最近、今村均大将本を刊行した岩井秀一郎の梅津美治郎伝を読みました。
少し前に、『今村均 敗戦日本の不敗の将軍』については書評に掲載しましたが、

今村さんと深いかかわりのある、梅津美治郎については、帝国陸軍の最後の参謀総長(統帥のトップ)であるにもかかわらずこれまで評伝が驚くほど少なく、私なども寡聞にして成書を読んだことが有りませんでした。

梅津さんは、今村さんの5年年上(明治15年生まれ)、陸士では4期上(陸士15期)にあたり、今村さんが陸大入学の年に陸大入試の指導を梅津から受けたのを始まりに、満州事変の時は、梅津参謀本部総務部長、今村参謀本部作戦課長として事変の処理に協力して取り組んでいます。

後始末の男

昭和陸軍の不始末の後始末を三度にわたり引き受けたのが、梅津さんでした。
そのストーリを軸にこの「最後の参謀総長 梅津美治郎」は書かれています。

一つは、昭和11(1936)年2月26日に起きたいわゆる226事件。事件後、陸軍省次官、即ち陸軍大臣に次ぐ陸軍軍政のナンバー2として、その粛軍の陣頭に立ち軍紀の刷新を行いました。
二つは、昭和14(1939)年夏に起きたノモンハン事変の後始末です。関東軍参謀の行き過ぎた越権行為により傷口を広げたノモンハン、その停戦協定が結ばれるとき、植田関東軍司令官に変わって梅津が軍司令官として、この場合も関東軍の軍紀の刷新保持に辣腕を振るうことになります。
梅津により、関東軍は大東亜戦中も軍紀を維持し、昭和十九(1944)年7月梅津の参謀総長就任までの間、役割をしっかりと実施し続けるわけです。
三つは、日本の存亡がかかる大東亜戦の終戦時です。昭和十九(1944)年7月から終戦処理までを含めて努めることになった陸軍統帥のトップである参謀総長です。これ以上難しいことのない日本史の重大局面で、重臣らとと主に日本のトップとして、ドイツのように政府が空中分解することなく日本が政府つまり国家を維持して終戦に漕ぎ着けたことに対する、その功績は小さいものではないと思います。

自分自身について語ることの無かった男

梅津が自分のことについて語ることが無かった男であるというのは、興味をそそることではあります。しかし同時に、日記やメモなども一切書かなかったということはその人間性を掴むヒントとなる素材が非常に少ないということでもあり、そのことが梅津が書かれてこなかった一つの原因だと言われているということです。これは確かに残念なことです。

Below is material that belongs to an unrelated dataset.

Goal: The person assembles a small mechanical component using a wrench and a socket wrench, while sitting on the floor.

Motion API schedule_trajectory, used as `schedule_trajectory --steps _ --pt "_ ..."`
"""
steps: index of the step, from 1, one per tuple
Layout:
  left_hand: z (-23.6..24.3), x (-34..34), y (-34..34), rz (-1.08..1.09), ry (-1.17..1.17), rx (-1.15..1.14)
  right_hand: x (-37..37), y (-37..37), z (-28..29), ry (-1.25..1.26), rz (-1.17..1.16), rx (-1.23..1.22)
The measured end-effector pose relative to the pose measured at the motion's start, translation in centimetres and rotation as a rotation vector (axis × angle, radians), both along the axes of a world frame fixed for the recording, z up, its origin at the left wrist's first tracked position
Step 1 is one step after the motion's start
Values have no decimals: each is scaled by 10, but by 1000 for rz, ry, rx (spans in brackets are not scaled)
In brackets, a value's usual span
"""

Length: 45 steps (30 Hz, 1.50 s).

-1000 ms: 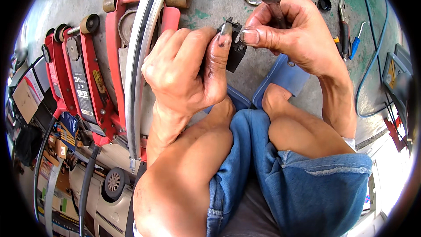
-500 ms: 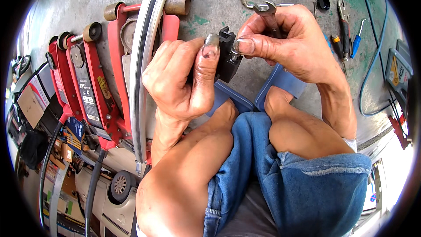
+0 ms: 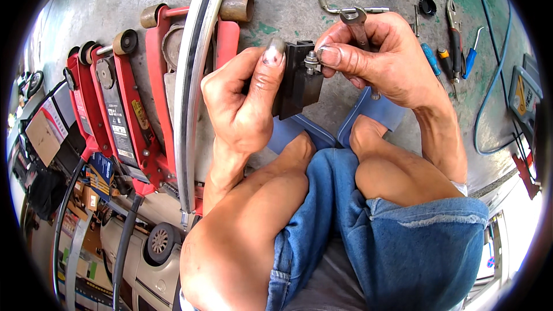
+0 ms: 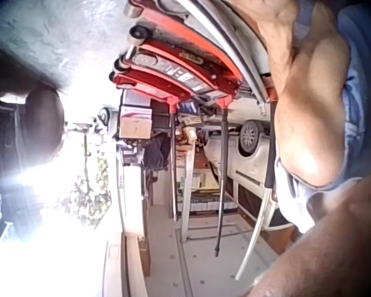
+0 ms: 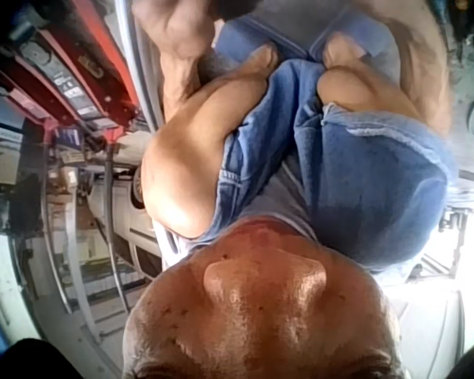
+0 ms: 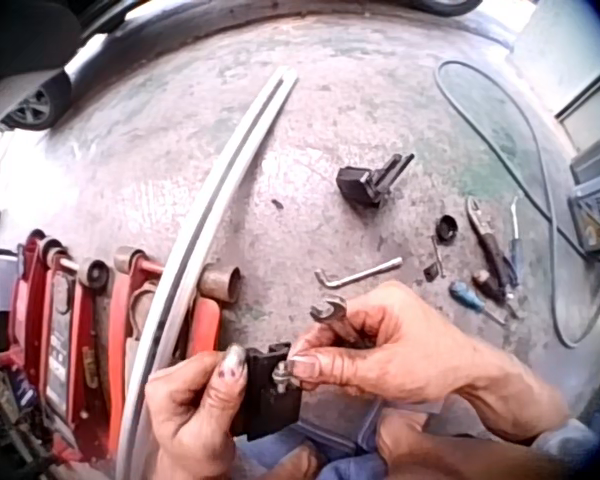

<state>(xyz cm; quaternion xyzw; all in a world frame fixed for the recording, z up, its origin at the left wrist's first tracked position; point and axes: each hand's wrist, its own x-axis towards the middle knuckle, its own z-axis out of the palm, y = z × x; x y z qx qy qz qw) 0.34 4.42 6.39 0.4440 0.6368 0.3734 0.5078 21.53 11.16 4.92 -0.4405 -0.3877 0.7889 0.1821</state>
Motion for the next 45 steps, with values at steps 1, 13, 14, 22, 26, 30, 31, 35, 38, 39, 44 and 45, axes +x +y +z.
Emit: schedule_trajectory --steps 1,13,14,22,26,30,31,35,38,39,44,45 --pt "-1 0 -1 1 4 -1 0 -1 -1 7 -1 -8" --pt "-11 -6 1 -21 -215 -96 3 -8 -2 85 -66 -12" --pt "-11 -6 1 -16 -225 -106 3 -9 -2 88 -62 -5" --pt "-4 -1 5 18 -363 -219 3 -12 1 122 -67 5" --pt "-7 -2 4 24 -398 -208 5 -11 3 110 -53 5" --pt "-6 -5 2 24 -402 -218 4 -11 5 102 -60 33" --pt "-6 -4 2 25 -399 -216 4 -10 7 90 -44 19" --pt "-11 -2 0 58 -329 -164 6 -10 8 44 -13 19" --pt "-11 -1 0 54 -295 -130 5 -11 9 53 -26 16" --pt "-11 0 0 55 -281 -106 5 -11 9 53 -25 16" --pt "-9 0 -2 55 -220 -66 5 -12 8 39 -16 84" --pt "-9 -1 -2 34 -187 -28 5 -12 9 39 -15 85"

ただ、こういう何も語らなかった男が、ある意味で実質を動かしその行動に責任を持った、ということが間違いなくあります。梅津さんは、恐らくそう生きたいと念じて自らの生をおくられたのではないか、と思わずにはいられません。こういう男たちが日本の歴史を築いてきたのではないでしょうか。

大東亜戦終戦に立ち至る歴史を振り返るとき、陸軍ではまず阿南大将陸軍大臣のことが浮かんでくるでしょう。それほど阿南さんの存在は昭和天皇のリーダーシップのもと終戦に漕ぎ着けた中で大きく、しかも自害を果たして陸軍をまとめた、という事実の中で劇的なうえにも劇的です。
しかし、その阿南さんが最も信頼し、敬愛していたのがともに終戦を実現した梅津さんだったのです。そして昭和天皇に信頼厚かったこともそれを裏打ちしています。
そうだとすれば、梅津さんの役割が奈辺にあったのか、もうそのことはいくら梅津さんが何も書き残さなかったとしても、自明ではないでしょうか?
今後、さらに梅津さんについての評伝が出て来るでしょう、そして価値の大きさは露わになってくるはずです。
この人の価値は十年単位くらいの短期では計り知れないのだと思います。

今回の評伝「最後の参謀総長 梅津美治郎」の意味は大きい

今回、岩井秀一郎氏が、このような形で評伝をものにしてくれたおかげで梅津美治郎の点と線が繋がって現代のわれわれにも身近な形で理解できるようになりました。このことの意味は大きいと思います。

昭和史は、その苦難の戦前を十分に知らないと昭和全体を理解することができません。
岩井秀一郎氏は他にも陸軍ものを執筆しており、その著作は今後の中でまた紹介していきたいと思っています。